BRUSSELS — A 5G supplier from a “hostile” country could be forced by its home government to wreak havoc by causing cyberattacks, a European Union report warned on Wednesday, but the bloc stopped short of naming the Chinese giant Huawei, which the United States blacklisted after the White House labeled it a tool for espionage by Beijing.
The advisory report, drafted with input from all 28 European Union members, laid out the types of major security failures that 5G networks could be vulnerable to.
It said that putting all functions of a 5G network — including hardware and software, operations and maintenance — in the hands of a single company could leave entire countries at risk.
In May, the United States Commerce Department put Huawei on a so-called entity list of firms that need special permission to buy American components and technology because they have been deemed security threats.
The European Union report, intended to provide advice to member states, said a “strong link” between a 5G technology supplier and a government “where there are no legislative or democratic checks and balances in place” could prove a major source of vulnerability.
The language appears to point to Huawei. The company has vehemently denied all allegations of being under the control of the Chinese government, stressing that it is owned by its employees and that only about 1 percent of the company is held by its founder.
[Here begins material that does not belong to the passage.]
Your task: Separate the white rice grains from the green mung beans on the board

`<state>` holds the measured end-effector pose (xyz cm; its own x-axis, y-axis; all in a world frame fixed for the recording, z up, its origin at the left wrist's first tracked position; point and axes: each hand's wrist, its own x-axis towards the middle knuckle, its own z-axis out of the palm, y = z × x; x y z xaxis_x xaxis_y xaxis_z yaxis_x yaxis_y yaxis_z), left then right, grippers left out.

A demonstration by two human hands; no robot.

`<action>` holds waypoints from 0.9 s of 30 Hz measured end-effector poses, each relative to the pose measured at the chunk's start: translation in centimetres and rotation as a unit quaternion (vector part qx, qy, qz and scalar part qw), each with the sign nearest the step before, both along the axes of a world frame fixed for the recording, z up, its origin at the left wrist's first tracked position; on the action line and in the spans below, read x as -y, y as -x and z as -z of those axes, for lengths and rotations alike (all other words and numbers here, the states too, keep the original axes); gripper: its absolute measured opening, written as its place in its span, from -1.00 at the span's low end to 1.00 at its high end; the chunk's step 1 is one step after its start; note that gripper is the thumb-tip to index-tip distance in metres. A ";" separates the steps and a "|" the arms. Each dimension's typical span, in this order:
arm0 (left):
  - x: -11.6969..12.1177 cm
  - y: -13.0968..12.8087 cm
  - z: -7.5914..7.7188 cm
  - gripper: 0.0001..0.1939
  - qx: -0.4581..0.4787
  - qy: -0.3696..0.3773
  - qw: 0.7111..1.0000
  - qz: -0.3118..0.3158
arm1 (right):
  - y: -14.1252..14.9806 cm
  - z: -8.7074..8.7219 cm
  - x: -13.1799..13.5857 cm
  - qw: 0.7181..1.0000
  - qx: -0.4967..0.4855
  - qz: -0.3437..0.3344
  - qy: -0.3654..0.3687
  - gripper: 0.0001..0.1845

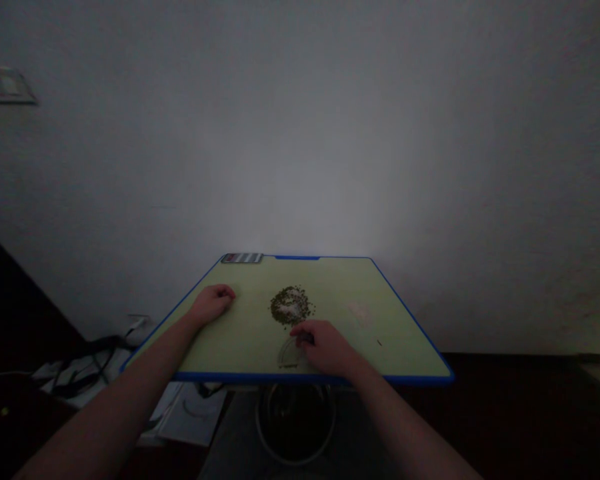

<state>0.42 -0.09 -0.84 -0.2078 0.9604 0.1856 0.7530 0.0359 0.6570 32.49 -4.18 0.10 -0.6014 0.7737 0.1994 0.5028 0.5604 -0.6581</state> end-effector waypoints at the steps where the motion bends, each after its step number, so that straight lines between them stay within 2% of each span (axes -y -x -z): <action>1: 0.0 0.0 0.0 -0.80 0.000 -0.001 1.000 0.000 | -0.1 0.0 0.2 1.000 0.002 -0.003 0.002 -0.64; 17: -0.1 0.2 0.2 -0.78 -0.003 0.000 1.000 0.001 | -1.6 -0.1 1.8 0.999 -0.018 0.028 0.033 -0.71; 24: 0.1 0.1 0.0 -0.79 -0.009 0.003 1.000 0.004 | 1.4 -0.7 0.5 0.998 -0.056 0.026 0.010 -0.64; 27: 0.1 0.1 0.0 -0.79 -0.011 0.003 1.000 -0.002 | 2.8 -1.1 1.1 0.997 -0.061 0.037 -0.010 -0.65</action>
In a statement that brushed aside any implied criticism, Huawei said it welcomed the report and would “work with European partners” to develop a cybersecurity framework “and deliver safe and fast connectivity for Europe’s future needs.”
The idea behind 5G, a major leap from the 3G and 4G telecommunications technology used currently, is that it will become ubiquitous, connecting almost everything, from defense systems to domestic devices like refrigerators and coffee machines, to an ultrafast wireless network.
Huawei is thought to be ahead of other 5G equipment providers around the world, including European Union companies such as Ericsson and Nokia, in being able to install networks. Also, it has traditionally been a cheaper provider of technology.
Mr. Trump and other critics contend that a 2017 Chinese law could be used to force Huawei to hack its customers through preinstalled “back doors” into the network’s software, on behalf of Beijing.
The European report sounded some related concerns. “In particular, as 5G networks will be largely based on software, major security flaws, such as those deriving from poor software development processes within equipment suppliers, could make it easier for actors to maliciously insert intentional back doors into products and make them also harder to detect,” it found.
Abraham Liu, Huawei’s vice president for Europe, has said his company does not and will not use back doors to spy on customers.
“In the past, we have never planted any back door, and we are committed not to do anything like this, forced by any government, including U.S. government, Chinese government or any other government. We are committed to this,” he said in a recent interview.
The report presented on Wednesday could pave the way for the European Commission, the executive arm of the European Union, to recommend that its member states take additional security measures when procuring 5G networks.
The commission is expected to publish a “toolbox” of measures that countries can take to mitigate the risks, but it can’t force them to comply. Officials hope that by publicizing the risks and proposing ways to address them, countries that take a lax approach to security will be pushed into action by their citizens.
But when it comes to Huawei, neither the European Commission nor the majority of national cybersecurity agencies in member states have shown much interest in complying with Mr. Trump’s demand that they bar it.
In part, this is down to practical concerns.
No single company, experts say, will be able to handle all the demand for 5G work once network operators begin making the transition. Therefore, unless Huawei is barred from the European Union or by individual countries, it will most likely play some part in the Continent’s 5G future.
And in Europe, Huawei already has a deep and long presence in countries like Britain and Germany, which other nations look to for expertise and guidance.
A Nokia spokesman said that “it is vital that all parties commit to the highest levels of security and resilience of 5G networks, and realize that 5G will only deliver on its promise if the networks that underpin it are and remain secure.”
“There can be no exceptions,” he added.